Overview of edition: The Mary Hamilton Papers
The edition of The Mary Hamilton Papers is a collection on open access in Manchester Digital Collections (MDC). Its home page is here.
- For a brief guide to using the edition, click here.
- For a formal description of the edition as part of its DOI, click here.
- Navigating to a particular item is most conveniently done from the home page of the collection in MDC. We also provide a list as an Excel spreadsheet, with a link to each currently available item in MDC.
- For a list of about 2,600 authors, recipients and identified persons mentioned in the transcribed portion of the edition, see selected fields from our personography here.
- For a shorter list confined to 257 writers and recipients of correspondence, see here.
- See an overview of our editorial policies here.
- (for TEI nerds only!) See the full TEI schema here, with detailed guidelines for coders.
The edition was launched formally on 27 September 2022, and the last major upload was added on 25 August 2023, revised 21 November 2023 and 29 July 2024. There are now 1598 transcribed and 1603 untranscribed items available. Checking of transcriptions and mark-up continues, and more transcriptions may be added if and when resources permit.
- For technical reasons, the untranscribed manuscript volumes HAM/3/1 and HAM/3/2 are marked in MDC as ‘transcribed’, in order to display detailed inventories of their contents.
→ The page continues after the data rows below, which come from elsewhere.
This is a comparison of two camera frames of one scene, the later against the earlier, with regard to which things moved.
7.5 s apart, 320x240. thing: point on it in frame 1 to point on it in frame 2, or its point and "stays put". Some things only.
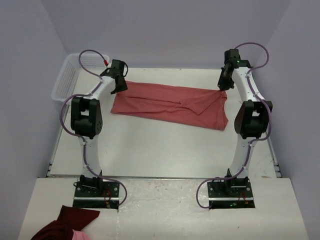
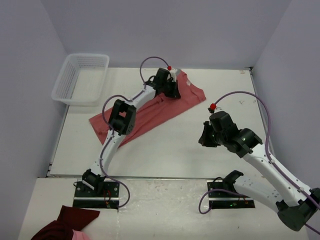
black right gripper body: (225, 82) to (210, 138)
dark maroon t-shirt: (69, 219) stays put
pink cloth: (79, 235) stays put
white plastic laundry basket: (72, 80) stays put
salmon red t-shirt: (195, 106) to (152, 109)
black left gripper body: (120, 88) to (169, 88)
- Plain text transcriptions of the corpus released to date, with diplomatic and normalised TXT files in separate zip files, are freely available for non-profit use to anyone who registers. Just fill in our simple online form here.
Associated databases
An external search program called CQPweb is available to users as well as the project team for text searches in The Mary Hamilton Papers. All of the text apart from annotations and footnotes, and most of the mark-up, has been indexed in CQPweb, on which see here.
All authors and other correspondents in the edition, plus (in principle) all persons mentioned in the transcribed texts, have been entered in a 'personography' created by the project team. This supplies the brief tooltips that appear over mentions of persons, and it is planned to offer a click-through to fuller biographical information on those persons who have been identified. Meanwhile a listing of fields for name, dates, authority files/biography and ID is available here.
An external database system called HEURIST has been used by research teams in the project to gather and index tagged data from the files, in order to reveal and display connections.
Metadata from the correspondence element of the edition has been encoded in 'Correspondence Metadata Interchange Format' (CMIF) and added to a searchable international index of letters, correspSearch, with persons and places linked to authority files. An exciting beta feature on the site has a network map based on the correspondence and useful geographical maps and bar charts, here.